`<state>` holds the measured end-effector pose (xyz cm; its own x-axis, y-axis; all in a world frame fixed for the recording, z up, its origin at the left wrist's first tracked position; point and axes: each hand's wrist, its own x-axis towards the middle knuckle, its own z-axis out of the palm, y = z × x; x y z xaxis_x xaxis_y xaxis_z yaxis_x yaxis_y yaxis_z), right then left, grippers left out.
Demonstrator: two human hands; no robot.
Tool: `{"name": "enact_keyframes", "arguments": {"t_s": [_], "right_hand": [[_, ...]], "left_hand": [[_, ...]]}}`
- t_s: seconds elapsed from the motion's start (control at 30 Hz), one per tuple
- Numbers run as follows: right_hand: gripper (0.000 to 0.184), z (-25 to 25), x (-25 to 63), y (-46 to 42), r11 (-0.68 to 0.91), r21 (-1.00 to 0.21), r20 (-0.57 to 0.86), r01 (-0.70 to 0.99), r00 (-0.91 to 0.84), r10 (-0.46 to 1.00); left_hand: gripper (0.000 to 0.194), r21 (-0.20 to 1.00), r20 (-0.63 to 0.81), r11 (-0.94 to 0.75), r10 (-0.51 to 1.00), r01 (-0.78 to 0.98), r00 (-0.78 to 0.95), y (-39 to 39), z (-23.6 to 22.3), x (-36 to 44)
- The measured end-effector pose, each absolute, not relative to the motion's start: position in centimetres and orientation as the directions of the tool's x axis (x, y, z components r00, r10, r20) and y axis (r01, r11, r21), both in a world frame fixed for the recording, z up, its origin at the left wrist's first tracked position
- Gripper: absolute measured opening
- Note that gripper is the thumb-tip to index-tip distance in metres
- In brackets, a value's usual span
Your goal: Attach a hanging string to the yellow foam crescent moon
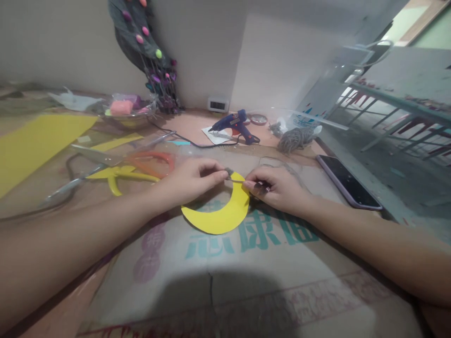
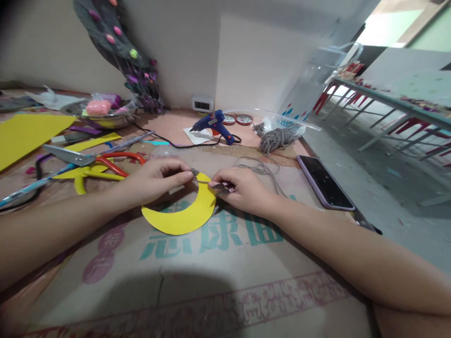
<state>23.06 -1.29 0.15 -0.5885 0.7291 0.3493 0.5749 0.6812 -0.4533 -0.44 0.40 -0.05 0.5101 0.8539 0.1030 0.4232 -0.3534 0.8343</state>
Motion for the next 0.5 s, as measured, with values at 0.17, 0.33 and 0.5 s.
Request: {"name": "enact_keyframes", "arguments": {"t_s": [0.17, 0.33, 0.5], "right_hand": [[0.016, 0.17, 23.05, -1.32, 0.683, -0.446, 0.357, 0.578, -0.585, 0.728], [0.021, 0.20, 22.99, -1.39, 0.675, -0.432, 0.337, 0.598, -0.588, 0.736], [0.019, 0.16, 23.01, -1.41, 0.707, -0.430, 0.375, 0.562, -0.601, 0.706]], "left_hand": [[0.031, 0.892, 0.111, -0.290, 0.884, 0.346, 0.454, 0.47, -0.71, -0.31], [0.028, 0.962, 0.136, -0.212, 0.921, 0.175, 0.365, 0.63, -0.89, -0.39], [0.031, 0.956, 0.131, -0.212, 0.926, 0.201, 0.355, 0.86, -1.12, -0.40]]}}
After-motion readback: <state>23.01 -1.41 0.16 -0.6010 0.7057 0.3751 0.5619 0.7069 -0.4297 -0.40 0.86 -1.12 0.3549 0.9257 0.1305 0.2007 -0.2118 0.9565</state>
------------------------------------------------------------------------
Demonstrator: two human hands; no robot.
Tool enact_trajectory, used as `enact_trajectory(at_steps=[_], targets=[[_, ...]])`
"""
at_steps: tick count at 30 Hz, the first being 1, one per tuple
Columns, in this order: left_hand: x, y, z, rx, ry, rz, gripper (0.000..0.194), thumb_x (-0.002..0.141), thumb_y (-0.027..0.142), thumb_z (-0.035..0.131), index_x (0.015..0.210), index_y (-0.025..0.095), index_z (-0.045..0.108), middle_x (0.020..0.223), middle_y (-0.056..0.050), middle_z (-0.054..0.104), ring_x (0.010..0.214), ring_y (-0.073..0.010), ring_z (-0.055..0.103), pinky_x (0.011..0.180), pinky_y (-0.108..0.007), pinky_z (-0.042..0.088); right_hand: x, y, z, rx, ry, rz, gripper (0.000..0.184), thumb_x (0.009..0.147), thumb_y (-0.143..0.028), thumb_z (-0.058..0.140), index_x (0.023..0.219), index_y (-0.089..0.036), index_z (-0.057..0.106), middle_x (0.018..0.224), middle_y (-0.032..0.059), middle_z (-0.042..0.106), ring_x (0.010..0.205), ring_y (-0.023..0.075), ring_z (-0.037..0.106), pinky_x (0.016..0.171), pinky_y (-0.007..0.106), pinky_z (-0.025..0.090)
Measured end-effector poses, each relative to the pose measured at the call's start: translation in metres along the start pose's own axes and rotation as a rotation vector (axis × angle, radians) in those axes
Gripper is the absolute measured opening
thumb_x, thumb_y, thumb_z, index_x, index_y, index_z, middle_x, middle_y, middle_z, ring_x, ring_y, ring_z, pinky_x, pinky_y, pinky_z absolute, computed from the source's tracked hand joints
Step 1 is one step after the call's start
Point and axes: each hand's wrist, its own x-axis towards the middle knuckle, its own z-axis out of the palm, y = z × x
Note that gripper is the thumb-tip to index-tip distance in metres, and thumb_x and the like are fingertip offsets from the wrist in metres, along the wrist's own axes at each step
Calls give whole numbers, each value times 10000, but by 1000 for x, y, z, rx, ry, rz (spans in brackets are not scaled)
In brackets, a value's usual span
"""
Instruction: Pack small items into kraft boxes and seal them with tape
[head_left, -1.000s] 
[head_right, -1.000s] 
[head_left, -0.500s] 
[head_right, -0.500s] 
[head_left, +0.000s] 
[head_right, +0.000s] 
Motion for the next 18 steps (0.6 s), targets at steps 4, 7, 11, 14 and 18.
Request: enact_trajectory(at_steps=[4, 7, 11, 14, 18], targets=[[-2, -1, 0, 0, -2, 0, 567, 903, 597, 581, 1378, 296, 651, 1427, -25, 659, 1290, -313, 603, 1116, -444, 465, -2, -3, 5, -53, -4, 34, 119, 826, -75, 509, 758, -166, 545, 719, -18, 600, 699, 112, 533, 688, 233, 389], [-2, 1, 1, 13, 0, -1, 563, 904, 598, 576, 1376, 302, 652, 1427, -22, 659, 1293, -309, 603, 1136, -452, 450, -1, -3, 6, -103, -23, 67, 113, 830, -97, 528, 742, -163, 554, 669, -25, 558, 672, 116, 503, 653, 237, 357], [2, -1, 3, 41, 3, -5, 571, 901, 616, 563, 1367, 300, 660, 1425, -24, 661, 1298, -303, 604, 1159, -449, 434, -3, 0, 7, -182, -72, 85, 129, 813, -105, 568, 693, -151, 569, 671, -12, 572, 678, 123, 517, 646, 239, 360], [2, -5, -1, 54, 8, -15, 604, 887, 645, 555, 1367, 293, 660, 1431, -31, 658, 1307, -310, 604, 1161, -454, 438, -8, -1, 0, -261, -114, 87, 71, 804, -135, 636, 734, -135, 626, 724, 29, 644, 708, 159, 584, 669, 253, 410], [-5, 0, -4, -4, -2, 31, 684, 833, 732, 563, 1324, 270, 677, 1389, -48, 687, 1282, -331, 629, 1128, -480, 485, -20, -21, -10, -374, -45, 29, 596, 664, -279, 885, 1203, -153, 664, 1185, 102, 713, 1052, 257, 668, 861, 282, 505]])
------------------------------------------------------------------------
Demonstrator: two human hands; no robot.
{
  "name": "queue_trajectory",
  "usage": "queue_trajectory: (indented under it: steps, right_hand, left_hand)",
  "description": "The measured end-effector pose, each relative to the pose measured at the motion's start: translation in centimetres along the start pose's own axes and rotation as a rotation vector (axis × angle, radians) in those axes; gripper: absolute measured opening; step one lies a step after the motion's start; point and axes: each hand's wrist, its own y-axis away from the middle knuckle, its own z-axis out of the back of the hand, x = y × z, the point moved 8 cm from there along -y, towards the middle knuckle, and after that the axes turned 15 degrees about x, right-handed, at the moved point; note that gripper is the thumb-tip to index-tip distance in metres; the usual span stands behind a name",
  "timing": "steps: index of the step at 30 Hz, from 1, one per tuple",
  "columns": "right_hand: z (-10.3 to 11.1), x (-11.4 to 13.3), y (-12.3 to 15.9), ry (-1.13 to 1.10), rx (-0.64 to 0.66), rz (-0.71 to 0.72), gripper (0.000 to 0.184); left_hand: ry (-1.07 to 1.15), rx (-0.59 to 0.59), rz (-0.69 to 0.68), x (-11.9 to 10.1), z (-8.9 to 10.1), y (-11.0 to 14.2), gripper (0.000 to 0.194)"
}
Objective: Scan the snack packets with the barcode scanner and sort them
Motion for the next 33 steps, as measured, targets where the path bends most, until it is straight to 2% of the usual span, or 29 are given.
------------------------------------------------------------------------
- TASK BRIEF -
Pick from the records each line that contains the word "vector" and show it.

- ANSWER BOX -
Measured end-effector poses, each relative to the pose measured at the call's start: translation in metres along the start pose's own axes and rotation as a rotation vector (axis × angle, radians) in those axes
  "description": "The measured end-effector pose, each relative to the pose measured at the motion's start: translation in centimetres along the start pose's own axes and rotation as a rotation vector (axis × angle, radians) in those axes; gripper: absolute measured opening; step one lies a step after the motion's start; point and axes: each hand's wrist, its own y-axis away from the middle knuckle, its own z-axis out of the back of the hand, x = y × z, the point moved 8 cm from there along -y, towards the middle knuckle, and after that the axes turned 15 degrees about x, right-handed, at the moved point; note that gripper is the thumb-tip to index-tip distance in metres; the usual span stands behind a name",

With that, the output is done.